I saw it happen. The plane was from VF-101 the Grims Reapers. I heard that he may have stalled it. He went from a wave off, then rolled inverted and when he tried to roll level the Plane seemed to wallow. It was sure freaky.
This is from the International Council of Airshows web site, dated Mar 01...
"FAST FACTS March 21, 2001
PILOT ERROR BLAMED FOR F-14 ACCIDENT
A U.S. Navy accident review board has concluded that pilot error was the cause of an F-14 crash that killed Lieutenants William Dey and David Bergstrom at the Sounds of Freedom Air Show at NAS Willow Grove in Pennsylvania last June. According to the accident report, the aircraft was traveling approximately 30 knots too slow and did not have sufficient speed to begin climbing. When the aircraft's nose dipped below the horizon, the pilot "failed to correct" the error by not leveling the plane and subsequently lost control. The maneuver has since been removed from the F-14 air show profile."

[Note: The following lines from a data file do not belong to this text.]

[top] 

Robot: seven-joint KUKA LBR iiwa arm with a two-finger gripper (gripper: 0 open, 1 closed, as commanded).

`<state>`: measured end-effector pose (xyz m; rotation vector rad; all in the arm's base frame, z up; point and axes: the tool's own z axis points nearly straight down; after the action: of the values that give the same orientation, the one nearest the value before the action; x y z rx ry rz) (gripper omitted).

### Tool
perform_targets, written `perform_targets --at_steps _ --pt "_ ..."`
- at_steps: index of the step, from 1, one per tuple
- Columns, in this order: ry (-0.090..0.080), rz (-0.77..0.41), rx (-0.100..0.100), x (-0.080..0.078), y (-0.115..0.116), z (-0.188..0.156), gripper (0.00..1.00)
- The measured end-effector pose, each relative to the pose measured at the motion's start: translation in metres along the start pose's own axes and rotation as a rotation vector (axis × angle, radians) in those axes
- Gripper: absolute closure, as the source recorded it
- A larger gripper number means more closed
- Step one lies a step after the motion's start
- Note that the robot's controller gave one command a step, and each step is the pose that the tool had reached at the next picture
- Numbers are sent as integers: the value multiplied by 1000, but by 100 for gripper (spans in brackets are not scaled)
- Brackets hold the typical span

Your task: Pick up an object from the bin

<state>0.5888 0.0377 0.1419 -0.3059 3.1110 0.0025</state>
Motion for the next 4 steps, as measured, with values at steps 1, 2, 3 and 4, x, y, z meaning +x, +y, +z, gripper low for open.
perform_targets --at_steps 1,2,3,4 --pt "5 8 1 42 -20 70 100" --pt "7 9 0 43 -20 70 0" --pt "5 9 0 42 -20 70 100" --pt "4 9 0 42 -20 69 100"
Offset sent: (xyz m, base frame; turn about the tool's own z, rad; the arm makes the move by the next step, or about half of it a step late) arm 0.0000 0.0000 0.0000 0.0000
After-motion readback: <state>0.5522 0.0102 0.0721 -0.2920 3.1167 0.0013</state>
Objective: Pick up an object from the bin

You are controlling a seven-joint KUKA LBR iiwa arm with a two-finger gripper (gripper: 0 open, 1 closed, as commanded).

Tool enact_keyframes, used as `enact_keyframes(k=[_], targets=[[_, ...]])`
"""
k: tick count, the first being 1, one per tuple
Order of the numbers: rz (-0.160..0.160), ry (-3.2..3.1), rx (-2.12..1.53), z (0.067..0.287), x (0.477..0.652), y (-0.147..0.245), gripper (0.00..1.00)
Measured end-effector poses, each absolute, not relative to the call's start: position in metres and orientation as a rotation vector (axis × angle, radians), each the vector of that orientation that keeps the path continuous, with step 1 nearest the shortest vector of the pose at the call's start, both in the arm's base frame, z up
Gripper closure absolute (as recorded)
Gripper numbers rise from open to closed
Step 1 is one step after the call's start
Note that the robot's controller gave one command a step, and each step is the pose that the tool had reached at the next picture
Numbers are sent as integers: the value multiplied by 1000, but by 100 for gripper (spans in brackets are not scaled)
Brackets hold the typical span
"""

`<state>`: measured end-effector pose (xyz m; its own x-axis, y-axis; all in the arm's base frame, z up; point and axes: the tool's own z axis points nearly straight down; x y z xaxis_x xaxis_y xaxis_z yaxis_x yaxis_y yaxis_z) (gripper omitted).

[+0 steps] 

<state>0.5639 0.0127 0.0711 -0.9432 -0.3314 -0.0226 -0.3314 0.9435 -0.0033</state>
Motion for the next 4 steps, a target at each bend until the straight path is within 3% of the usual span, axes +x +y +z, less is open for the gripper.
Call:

Both crew members attempted to eject but, as the jet was inverted by the time their seats left the aircraft, they were fatally injured. The local press hailed them as heros, citing their apparent movement away from homes and such. That may or may not be the case, and is irrelevant anyway.
Being and old airshow turd and watching the tape it was an Adverse yaw departure! No way to regain control at that altitude.
Once they tried to turn at low airspeed and high AOA it was over.
Here's a question. I don't have too much knowledge of the F-14 flight charachteristics and I know it was an A model with the troublesome TF-30's but if he went into Full A/B couldn't he power out of the stall? Also does the RIO monitor the Airspeed as well? I saw it firsthand and the waveoff manuever went well its when he turned from inverted to level that the nose dipped and the wings rocked. What kind of speed does the F-14 need in that manuver? I just wished they would have been able to punch out.
Get any book on AERO (ie. fighters swep wing type) and read about Adverse Yaw Departures.
Afterburner might have helped if he did not turn or roll the aircraft. He was above L/D max (AOA/Alpha) so he needed to unload to brake the alpha or at least hold what he had and try to power out!
Airshows are a different type of flying. Pilot's/RIO's/WSO's responsibility (ie. ALT, AS, Show Line, Eject env. ect..) are Aircraft and Aircrew specific. It just depends.